Absolute zero no longer absolute; next up, dividing by zero?
Welcome to 2013: We broke physics.
A team of physicists at the Ludwig Maximilian University in Munich, Germany , fixed a quantum gas of potassium atoms in a standard lattice configuration using lasers and magnetic fields. A quick adjustment of the magnetic fields forced the atoms to shift to their highest possible energy state, while remaining stationary in the grip of the laser trapping field—and that energy transition caused the temperature of the gas to drop “a few billionths of a Kelvin below absolute zero”.
Absolute zero, designated as such in 1848 by Lord Kelvin, was defined as the point at which there is no longer any kinetic energy in a system. However, that doesn’t mean there isn’t heat energy. Forcing a system to use that heat energy to flip into higher energy states would also bring the thermodynamic temperature below 0 K.

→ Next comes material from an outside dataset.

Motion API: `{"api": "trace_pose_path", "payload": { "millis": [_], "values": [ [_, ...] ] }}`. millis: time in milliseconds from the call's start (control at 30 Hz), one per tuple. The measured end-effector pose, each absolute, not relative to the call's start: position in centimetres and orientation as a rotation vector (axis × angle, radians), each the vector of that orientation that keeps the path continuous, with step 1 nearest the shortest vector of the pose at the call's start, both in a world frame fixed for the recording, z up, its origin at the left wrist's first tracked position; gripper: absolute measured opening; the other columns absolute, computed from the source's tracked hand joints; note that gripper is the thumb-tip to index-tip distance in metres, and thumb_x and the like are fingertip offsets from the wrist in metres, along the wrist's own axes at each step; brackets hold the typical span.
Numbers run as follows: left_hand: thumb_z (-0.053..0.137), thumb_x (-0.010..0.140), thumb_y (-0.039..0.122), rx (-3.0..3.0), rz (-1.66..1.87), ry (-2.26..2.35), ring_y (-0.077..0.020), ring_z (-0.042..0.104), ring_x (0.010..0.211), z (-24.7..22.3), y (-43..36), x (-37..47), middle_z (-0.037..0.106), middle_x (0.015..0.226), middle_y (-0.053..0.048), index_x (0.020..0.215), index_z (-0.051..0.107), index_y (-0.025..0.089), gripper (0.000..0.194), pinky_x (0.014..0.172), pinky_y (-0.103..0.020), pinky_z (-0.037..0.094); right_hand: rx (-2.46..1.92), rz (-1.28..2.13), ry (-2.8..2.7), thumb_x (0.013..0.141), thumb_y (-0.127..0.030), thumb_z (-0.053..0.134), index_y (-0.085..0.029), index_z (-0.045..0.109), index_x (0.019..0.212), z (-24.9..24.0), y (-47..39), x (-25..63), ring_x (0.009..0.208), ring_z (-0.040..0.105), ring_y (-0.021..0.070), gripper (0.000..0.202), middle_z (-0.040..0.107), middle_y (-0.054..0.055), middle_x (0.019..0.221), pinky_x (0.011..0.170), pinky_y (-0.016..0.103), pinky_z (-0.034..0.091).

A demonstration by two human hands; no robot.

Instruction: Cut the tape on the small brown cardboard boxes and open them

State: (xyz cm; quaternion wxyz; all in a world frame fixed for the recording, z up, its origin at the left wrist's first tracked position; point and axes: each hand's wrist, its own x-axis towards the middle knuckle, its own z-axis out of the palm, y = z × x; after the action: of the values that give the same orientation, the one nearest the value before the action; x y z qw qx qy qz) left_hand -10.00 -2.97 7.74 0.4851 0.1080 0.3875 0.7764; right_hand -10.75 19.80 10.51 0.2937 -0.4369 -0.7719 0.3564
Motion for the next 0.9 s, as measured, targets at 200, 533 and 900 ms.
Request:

While a collection of ultra-cold atoms in a laser field doesn’t sound like it could have too many practical applications (although it’s certainly awesome), Wolfgang Ketterle, a Nobel laureate physicist at MIT, lays it out for us in plainer language: High-energy states, difficult to generate at positive temperatures, become stable at negative temperatures. When those states are stable, it’s easier to mess with them and see what they do. He compares it to “stand[ing] a pyramid on its head” without having to worry about it falling over.
An inverted-pyramid-like system, stabilized by negative temperature, will behave quite strangely, as predicted by theoretical physicist Achim Rosch from the University of Cologne, Germany. Some atoms in a negative-temperature cloud will move against, rather than with, the pull of gravity, as Ulrich Schneider—part of the Ludwig Maximilian team—points out, similarly to the way that dark energy is presumed to behave.
Just published in Science on Friday, the negative-absolute-temperature breakthrough could have wide-ranging effects in physics and cosmology, as well as confusing thermodynamics students all over the world.
Update: Physicists have known since the mid-20th century that sub-absolute-zero temperatures were physically possible, as confirmed by a 1950 experiment by Edward M. Purcell and Robert V. Pound at Harvard in which atoms of a lithium fluoride crystal were forced into a nuclear spin state that brought their temperature below 0 K. Schneider’s team, however, is the first to demonstrate sub-0K temperatures in a gas!